10000 Euro sind zu wenig Dreifachmörder lässt Haderthauer abblitzen

Der verurteilte Dreifachmörder Roland S. bei einer Anhörung des Untersuchungsausschusses im Landtag. Im Rechtsstreit mit Hubert Haderthauer (kleines Bild) geht es um ein Rolls-Royce-Modell. Foto: Archivfotos

Roland S.  will den Betrag, für den das Modell-Auto versteigert worden ist: 18 000 Euro

 

Der ohnehin bizarre Rechtsstreit zwischen Dreifachmörder Roland S. und Landgerichtsarzt Hubert Haderthauer, bei dem es um ein teures Rolls-Royce-Automodell geht, wird zum Pokerspiel. Die besseren Karten hat der in der Psychiatrie untergebrachte Straftäter. Ein 10 000-Euro-Angebot, das ihm Haderthauer als „Friedensangebot“ jetzt unterbreitet hat, lehnt er nach Angaben seines Anwaltes Bernd Haffke ab.

Ganz freiwillig ist die grundsätzliche Zahlungsbereitschaft des Ingolstädter Landgerichtsarztes nicht zustande gekommen. Das Landgericht München hat die dringende Empfehlung einer finanziellen Einigung ausgesprochen (AZ berichtete).

Auch für das Gericht scheint klar zu sein, dass der Rolls-Royce, der unter dem Namen von Hubert Haderthauer für knapp 18 000 Euro von Christie‘s versteigert wurde, das rechtmäßige Eigentum des Dreifachmörders war. Er will den kompletten Betrag zurück. Der Auslöser des Rechtsstreits führt 25 Jahre zurück, in die Anfänge der zwielichtigen Modellauto-Produktion, die das Ehepaar Haderthauer so schwer in Bedrängnis gebracht hat.

Gegen das Ehepaar Haderthauer laufen mehrere Verfahren

Damals war Hubert Haderthauer Psychiater im Bezirkskrankenhaus Ansbach und der behandelnde Arzt von Roland S., der nach seinem dritten Mord dort untergebracht worden war und mit genialem Geschick filigrane Kunstwerke auf vier Rädern baute. Wie inzwischen bekannt ist, machte Psychiater Haderthauer ein privates Geschäft daraus und war mit seinem Chefkonstrukteur Roland schnell per Du. Der händigte ihm damals auch das Rolls-Royce-Modell aus, das jetzt Gegenstand des Streits ist.

Die zivilrechtliche Auseinandersetzung ist Teil der „Modellauto“-Affäre.
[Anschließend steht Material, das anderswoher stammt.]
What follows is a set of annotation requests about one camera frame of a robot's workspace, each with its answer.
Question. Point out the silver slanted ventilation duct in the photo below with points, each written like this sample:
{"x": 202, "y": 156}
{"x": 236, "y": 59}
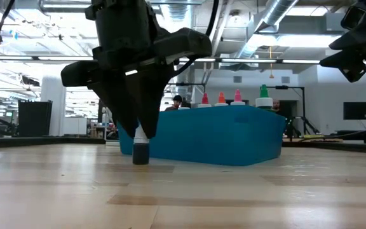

Gegen Christine und Hubert Haderthauer laufen Ermittlungen der Staatsanwaltschaft München wegen Verdacht des Betrugs und der Steuerhinterziehung. Parallel dazu läuft gegen den Landgerichtsarzt wegen seiner Nebengeschäfte auch ein disziplinarrechtliches Verfahren der Landesanwaltschaft, das bis zur Klärung der strafrechtlichen Vorwürfe ausgesetzt ist. Erhebliche Forderungen, die im höheren sechsstelligen Bereich liegen, macht auch der frühere Geschäftspartner gegen das Ehepaar geltend. Die politische Dimension der Affäre, die Christine Haderthauer die politische Karriere kostete, wird in einem parlamentarischen Untersuchungsausschuss aufgearbeitet.